Page 1 of 2 12 LastLast
Results 1 to 10 of 19

Thread: Conditional Statements in "R"

  1. #1
    Join Date
    Aug 2009
    Beans
    5

    Conditional Statements in "R"

    Can someone tell me how to execute this SAS statement in "R"?
    if team="Texas" then team="TEX";
    I tried:

    if (team=="Texas") {team <- "TEX"}
    but apparently that only works for numeric values.

  2. #2
    Join Date
    Dec 2008
    Beans
    67
    Distro
    Ubuntu 8.10 Intrepid Ibex

    Re: Conditional Statements in "R"

    That should work fine. What error do you get ?

  3. #3
    Join Date
    Jul 2006
    Location
    Germany
    Beans
    1,805

    Re: Conditional Statements in "R"

    It works fine for me.
    Code:
    > team <- "Texas"
    > team
    [1] "Texas"
    > if (team=="Texas") {team <- "TEX"} 
    > team
    [1] "TEX"
    ...

  4. #4
    Join Date
    Oct 2005
    Location
    Albany, NY
    Beans
    828
    Distro
    Ubuntu

    Re: Conditional Statements in "R"

    WARNING: The following comments are written by someone who does NOT know SAS.

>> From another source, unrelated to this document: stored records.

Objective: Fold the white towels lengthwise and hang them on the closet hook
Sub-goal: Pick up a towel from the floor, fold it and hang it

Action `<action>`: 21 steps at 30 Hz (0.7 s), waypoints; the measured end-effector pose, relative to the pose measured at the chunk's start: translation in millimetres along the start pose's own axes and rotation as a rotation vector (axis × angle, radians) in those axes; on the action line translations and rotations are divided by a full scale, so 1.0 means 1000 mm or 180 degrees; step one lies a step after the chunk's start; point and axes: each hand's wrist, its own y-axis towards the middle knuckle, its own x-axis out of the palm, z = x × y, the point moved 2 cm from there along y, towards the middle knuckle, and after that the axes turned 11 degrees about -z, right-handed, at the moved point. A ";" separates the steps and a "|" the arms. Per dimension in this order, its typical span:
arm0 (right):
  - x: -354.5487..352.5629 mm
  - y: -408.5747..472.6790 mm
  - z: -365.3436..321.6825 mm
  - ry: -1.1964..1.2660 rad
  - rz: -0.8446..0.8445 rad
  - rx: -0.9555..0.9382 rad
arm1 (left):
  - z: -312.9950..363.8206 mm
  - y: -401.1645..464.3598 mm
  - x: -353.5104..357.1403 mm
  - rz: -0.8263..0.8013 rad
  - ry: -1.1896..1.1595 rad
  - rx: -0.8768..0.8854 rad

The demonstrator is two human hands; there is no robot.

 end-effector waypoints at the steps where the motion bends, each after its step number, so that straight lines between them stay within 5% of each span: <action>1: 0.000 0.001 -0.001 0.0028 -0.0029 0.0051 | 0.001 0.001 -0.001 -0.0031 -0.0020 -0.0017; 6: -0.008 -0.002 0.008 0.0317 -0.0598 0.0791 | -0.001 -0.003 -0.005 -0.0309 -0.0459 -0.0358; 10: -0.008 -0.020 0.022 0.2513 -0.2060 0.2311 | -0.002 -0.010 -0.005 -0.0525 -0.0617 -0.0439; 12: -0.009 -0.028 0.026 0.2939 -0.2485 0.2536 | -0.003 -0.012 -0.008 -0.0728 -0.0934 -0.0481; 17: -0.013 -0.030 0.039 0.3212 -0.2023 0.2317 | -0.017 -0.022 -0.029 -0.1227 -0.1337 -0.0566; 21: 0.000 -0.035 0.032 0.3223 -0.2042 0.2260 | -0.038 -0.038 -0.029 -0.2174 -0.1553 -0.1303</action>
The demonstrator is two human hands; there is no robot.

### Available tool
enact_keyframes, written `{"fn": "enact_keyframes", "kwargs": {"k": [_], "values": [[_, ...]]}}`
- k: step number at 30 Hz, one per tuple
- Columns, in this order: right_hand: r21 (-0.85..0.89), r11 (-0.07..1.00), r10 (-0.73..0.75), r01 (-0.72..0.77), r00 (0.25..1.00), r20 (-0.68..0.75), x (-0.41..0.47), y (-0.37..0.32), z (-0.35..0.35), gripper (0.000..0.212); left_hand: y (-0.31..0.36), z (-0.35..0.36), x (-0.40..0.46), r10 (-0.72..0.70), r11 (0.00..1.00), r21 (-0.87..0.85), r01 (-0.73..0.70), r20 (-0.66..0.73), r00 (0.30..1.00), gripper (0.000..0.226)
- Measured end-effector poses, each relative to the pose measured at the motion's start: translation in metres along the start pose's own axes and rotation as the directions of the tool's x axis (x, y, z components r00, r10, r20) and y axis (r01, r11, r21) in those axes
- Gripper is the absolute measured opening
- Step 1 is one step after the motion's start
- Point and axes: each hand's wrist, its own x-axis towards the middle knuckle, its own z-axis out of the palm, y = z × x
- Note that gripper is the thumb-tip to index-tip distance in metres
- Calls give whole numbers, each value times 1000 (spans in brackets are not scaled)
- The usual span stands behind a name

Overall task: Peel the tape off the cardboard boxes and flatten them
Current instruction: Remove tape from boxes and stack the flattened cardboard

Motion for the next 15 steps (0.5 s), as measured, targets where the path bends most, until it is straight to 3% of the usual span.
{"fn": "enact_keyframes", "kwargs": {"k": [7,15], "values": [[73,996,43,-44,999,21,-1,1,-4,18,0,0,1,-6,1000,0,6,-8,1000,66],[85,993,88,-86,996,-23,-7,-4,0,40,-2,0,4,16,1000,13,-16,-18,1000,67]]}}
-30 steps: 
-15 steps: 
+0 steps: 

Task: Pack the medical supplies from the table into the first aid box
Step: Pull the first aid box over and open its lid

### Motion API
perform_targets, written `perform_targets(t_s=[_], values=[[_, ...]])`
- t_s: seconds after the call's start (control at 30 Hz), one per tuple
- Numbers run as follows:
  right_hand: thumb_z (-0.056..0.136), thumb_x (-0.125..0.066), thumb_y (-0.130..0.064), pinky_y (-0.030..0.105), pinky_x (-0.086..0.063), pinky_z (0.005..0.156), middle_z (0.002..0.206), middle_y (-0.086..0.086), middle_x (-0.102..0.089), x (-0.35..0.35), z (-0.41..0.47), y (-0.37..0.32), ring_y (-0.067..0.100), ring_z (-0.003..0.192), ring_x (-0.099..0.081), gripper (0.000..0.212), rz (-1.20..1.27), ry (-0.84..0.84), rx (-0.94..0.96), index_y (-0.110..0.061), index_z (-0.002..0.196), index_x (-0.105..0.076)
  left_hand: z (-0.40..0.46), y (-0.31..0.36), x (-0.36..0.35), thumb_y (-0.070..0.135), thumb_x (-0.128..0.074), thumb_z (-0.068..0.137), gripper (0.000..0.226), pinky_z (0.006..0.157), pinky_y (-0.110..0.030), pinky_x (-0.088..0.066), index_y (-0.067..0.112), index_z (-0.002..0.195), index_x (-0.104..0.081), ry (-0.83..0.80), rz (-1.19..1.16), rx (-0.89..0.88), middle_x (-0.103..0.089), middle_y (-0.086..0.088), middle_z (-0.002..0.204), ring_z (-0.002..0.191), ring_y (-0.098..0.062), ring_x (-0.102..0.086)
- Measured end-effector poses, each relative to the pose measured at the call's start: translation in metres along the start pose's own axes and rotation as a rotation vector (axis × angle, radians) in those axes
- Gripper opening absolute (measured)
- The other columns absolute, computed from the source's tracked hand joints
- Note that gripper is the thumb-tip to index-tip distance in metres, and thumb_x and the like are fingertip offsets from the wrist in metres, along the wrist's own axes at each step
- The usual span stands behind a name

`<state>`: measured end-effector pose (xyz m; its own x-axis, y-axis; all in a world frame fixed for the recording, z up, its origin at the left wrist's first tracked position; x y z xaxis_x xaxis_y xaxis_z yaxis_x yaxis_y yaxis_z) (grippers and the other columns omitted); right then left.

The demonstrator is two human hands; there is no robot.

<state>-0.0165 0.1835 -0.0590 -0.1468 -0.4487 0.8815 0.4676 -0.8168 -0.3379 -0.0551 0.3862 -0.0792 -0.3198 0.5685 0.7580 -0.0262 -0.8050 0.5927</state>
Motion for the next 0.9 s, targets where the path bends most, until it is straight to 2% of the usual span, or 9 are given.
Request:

    It depends on what you are trying to do. I know SPSS tends to handle variables in a manner very different from R. You can have a variable such as:

    Code:
    team <- "Texas"
    Here, team is a simple variable. With a basic variable, if() will work.

    Code:
    if(team=="Texas") team <- "TEX"
    But, if team looks like this:

    Code:
    team <- c("Texas", "Georgia", "Alabama")
    Now team is a vector. If you try to run if against it, it will fail.
    Code:
    Warning message:
    In if (team == "Texas") team <- "TEX" :
      the condition has length > 1 and only the first element will be used
    Now my vector variable, team, which used to have three values, only has one. In this case it is "TEX" since my if() statement evaluated as True, because "Texas" was the first item in the vector. But, that's probably NOT what you are trying to do. I suspect you may be trying to replace ALL values of "Texas" with "TEX" in a vector, not a variable. To do this, we need to vectorize.

    Code:
    team[team=="Texas"]<-"TEX"
    This will replace the value of "Texas" with "TEX" in the vector team. This would be the "best" way to do this in R. You could also do this:

    Code:
    team<-ifelse(team=="Texas","TEX", team)
    Essentially, these are saying the exact same thing. If you spend some time lurking on the R-users mailing list you will see that the first solution is the preferred methodology by experienced R programmers. It is slightly more compact and is easy to understand, if you understand how R uses vector logic. If you are coming to R from a "traditional" programming languge (don't know if SAS works this way or not) then this whole vector things will seem a little weird to you for a while. It is WELL worth your time to read something like "An Introduction to R" or simpleR to get a basic understanding of how R operates.
    Please Insert Funny Statement Here.

  5. #5
    Join Date
    Aug 2009
    Beans
    5

    Re: Conditional Statements in "R"

    Quote Originally Posted by gunksta View Post
    But, if team looks like this:

    Code:
    team <- c("Texas", "Georgia", "Alabama")
    Now team is a vector. If you try to run if against it, it will fail.
    Code:
    Warning message:
    In if (team == "Texas") team <- "TEX" :
      the condition has length > 1 and only the first element will be used
    This is the message that I got. Team is a vector.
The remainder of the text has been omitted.